What needs to be done
Please return every entry below exactly as written, without any of its pictures.

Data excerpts
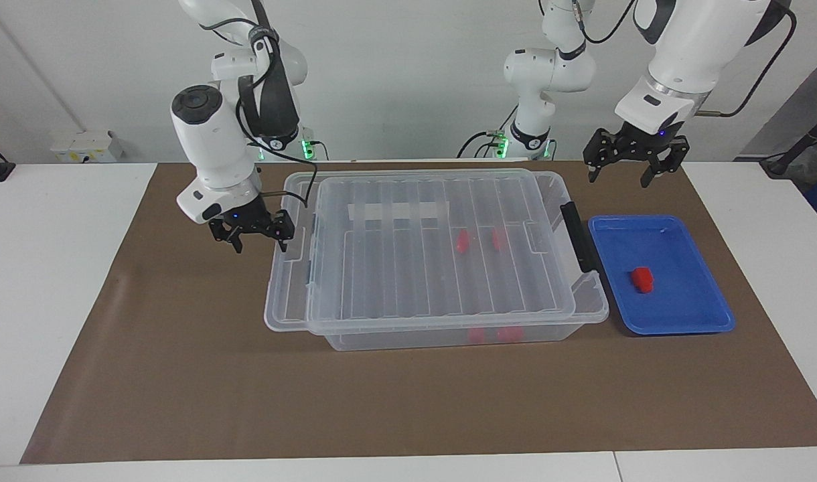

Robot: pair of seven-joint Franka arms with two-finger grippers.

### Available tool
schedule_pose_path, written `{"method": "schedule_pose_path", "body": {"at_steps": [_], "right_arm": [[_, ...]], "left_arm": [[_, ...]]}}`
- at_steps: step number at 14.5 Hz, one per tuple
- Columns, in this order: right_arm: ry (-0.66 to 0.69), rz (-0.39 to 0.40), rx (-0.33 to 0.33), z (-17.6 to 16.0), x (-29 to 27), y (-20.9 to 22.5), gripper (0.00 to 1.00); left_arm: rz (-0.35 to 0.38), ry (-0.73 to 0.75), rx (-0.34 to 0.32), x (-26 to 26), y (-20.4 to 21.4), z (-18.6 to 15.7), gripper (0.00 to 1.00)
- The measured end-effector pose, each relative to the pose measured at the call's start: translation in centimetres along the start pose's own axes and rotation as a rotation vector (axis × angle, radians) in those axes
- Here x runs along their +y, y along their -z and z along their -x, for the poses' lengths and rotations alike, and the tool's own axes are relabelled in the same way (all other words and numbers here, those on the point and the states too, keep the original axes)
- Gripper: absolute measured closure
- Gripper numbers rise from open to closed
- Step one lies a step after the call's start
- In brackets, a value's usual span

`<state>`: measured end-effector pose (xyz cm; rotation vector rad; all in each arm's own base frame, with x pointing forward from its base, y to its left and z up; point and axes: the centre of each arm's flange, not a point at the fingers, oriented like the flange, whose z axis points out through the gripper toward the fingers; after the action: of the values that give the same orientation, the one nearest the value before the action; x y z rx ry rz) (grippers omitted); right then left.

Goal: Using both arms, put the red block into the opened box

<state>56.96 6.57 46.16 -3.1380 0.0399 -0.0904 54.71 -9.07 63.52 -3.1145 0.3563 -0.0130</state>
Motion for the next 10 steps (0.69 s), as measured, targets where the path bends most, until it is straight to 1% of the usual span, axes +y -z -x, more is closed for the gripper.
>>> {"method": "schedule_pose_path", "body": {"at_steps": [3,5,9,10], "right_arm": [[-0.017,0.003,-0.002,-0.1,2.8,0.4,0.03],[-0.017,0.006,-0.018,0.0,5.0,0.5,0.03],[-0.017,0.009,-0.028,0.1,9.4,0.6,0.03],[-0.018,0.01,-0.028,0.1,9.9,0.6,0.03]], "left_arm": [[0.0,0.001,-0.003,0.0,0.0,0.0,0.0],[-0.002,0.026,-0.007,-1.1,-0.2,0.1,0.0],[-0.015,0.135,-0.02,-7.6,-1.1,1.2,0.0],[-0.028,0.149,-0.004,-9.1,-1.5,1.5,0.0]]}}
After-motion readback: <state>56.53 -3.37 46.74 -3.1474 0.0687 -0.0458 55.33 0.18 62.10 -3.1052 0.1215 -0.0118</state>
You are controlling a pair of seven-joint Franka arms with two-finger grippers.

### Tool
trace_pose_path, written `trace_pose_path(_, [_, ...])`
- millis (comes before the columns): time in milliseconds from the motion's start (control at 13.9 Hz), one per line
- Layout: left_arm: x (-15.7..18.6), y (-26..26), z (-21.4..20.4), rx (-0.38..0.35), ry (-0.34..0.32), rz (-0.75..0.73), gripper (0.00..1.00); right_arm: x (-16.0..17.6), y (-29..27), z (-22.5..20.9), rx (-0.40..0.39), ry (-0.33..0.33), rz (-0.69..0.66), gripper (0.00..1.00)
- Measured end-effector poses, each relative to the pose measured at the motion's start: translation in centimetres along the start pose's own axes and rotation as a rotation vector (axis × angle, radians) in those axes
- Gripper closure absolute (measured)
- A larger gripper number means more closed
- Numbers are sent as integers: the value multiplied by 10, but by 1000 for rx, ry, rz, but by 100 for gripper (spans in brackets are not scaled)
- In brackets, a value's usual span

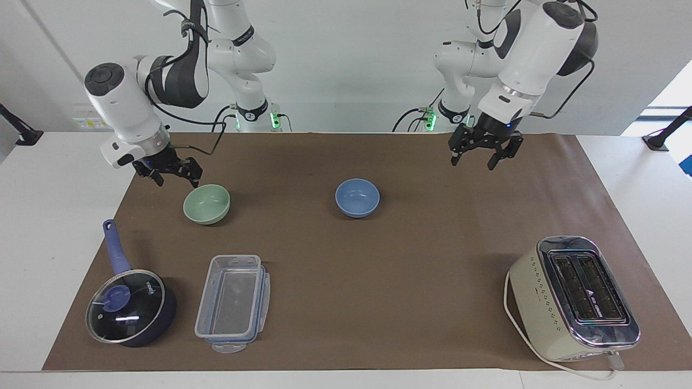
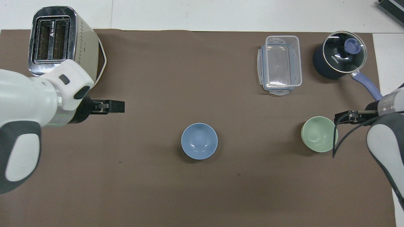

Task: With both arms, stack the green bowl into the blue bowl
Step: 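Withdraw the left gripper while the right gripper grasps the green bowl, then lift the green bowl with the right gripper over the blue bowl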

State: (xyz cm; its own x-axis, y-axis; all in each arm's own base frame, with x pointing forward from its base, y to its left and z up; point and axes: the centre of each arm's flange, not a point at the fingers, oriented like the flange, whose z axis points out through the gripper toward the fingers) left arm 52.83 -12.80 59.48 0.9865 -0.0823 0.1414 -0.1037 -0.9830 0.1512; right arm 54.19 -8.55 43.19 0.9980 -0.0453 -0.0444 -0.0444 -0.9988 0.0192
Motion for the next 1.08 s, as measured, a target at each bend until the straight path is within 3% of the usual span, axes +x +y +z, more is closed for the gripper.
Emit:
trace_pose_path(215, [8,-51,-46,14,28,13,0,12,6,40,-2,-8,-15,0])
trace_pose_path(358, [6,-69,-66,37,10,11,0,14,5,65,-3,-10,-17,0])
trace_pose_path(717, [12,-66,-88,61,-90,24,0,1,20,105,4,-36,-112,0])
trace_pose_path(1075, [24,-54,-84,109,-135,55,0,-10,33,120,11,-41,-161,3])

Your response
Robot: pair of seven-joint Franka arms with two-finger grippers.

### Available tool
schedule_pose_path, written `{"method": "schedule_pose_path", "body": {"at_steps": [_], "right_arm": [[_, ...]], "left_arm": [[_, ...]]}}`
- at_steps: step number at 14.5 Hz, one per tuple
- Columns, in this order: right_arm: ry (-0.66 to 0.69), rz (-0.39 to 0.40), rx (-0.33 to 0.33), z (-17.6 to 16.0), x (-29 to 27), y (-20.9 to 22.5), gripper (0.00 to 1.00); left_arm: rz (-0.35 to 0.38), ry (-0.73 to 0.75), rx (-0.34 to 0.32), x (-26 to 26), y (-20.4 to 21.4), z (-18.6 to 15.7), gripper (0.00 to 1.00)
- The measured end-effector pose, each relative to the pose measured at the call's start: translation in centimetres along the start pose's own axes and rotation as a rotation vector (axis × angle, radians) in those axes
- Here x runs along their +y, y along their -z and z along their -x, for the poses' lengths and rotations alike, and the tool's own axes are relabelled in the same way (all other words and numbers here, those on the point and the states too, keep the original axes)
- Gripper: absolute measured closure
- Gripper numbers rise from open to closed
- Step one lies a step after the call's start
- In brackets, a value's usual span

`<state>`: measured end-effector pose (xyz cm; rotation vector rad; all in each arm's own base frame, with x pointing forward from its base, y to its left and z up; point and axes: the centre of each arm's flange, not a point at the fingers, oriented like the flange, whose z axis points out through the gripper toward the fingers; after the action: of the values that give the same orientation, the one nearest the value before the action; x y z rx ry rz) (grippers omitted); right then left.

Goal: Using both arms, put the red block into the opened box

<state>56.96 6.57 46.16 -3.1380 0.0399 -0.0904 54.71 -9.07 63.52 -3.1145 0.3563 -0.0130</state>
Motion for the next 10 steps (0.69 s), as measured, targets where the path bends most, until it is straight to 1% of the usual span, axes +y -z -x, more is closed for the gripper.
>>> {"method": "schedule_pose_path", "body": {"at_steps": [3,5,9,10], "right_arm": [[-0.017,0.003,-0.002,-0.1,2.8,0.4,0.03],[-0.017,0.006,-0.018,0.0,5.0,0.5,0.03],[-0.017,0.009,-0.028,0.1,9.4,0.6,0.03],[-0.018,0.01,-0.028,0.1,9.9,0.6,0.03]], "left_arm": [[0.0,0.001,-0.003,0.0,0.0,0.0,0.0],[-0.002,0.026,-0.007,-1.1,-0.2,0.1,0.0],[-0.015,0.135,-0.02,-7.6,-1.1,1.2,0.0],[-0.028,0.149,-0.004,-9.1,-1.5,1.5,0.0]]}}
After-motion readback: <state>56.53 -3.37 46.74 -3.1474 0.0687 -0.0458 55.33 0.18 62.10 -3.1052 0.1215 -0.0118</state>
You are controlling a pair of seven-joint Franka arms with two-finger grippers.

### Tool
trace_pose_path, written `trace_pose_path(_, [_, ...])`
- millis (comes before the columns): time in milliseconds from the motion's start (control at 13.9 Hz), one per line
- Layout: left_arm: x (-15.7..18.6), y (-26..26), z (-21.4..20.4), rx (-0.38..0.35), ry (-0.34..0.32), rz (-0.75..0.73), gripper (0.00..1.00); right_arm: x (-16.0..17.6), y (-29..27), z (-22.5..20.9), rx (-0.40..0.39), ry (-0.33..0.33), rz (-0.69..0.66), gripper (0.00..1.00)
- Measured end-effector poses, each relative to the pose measured at the motion's start: translation in centimetres along the start pose's own axes and rotation as a rotation vector (axis × angle, radians) in those axes
- Gripper closure absolute (measured)
- A larger gripper number means more closed
- Numbers are sent as integers: the value multiplied by 10, but by 1000 for rx, ry, rz, but by 100 for gripper (spans in brackets are not scaled)
- In brackets, a value's usual span


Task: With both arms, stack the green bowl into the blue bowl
Step: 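Withdraw the left gripper while the right gripper grasps the green bowl, then lift the green bowl with the right gripper over the blue bowl
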
State: (xyz cm; its own x-axis, y-axis; all in each arm's own base frame, with x pointing forward from its base, y to its left and z up; point and axes: the centre of each arm's flange, not a point at the fingers, oriented like the flange, whose z axis points out through the gripper toward the fingers) left arm 52.83 -12.80 59.48 0.9865 -0.0823 0.1414 -0.1037 -0.9830 0.1512; right arm 54.19 -8.55 43.19 0.9980 -0.0453 -0.0444 -0.0444 -0.9988 0.0192
Motion for the next 1.08 s, as measured, a target at each bend until the straight path is within 3% of the usual span, axes +x +y +z, more is closed for the gripper.
Emit:
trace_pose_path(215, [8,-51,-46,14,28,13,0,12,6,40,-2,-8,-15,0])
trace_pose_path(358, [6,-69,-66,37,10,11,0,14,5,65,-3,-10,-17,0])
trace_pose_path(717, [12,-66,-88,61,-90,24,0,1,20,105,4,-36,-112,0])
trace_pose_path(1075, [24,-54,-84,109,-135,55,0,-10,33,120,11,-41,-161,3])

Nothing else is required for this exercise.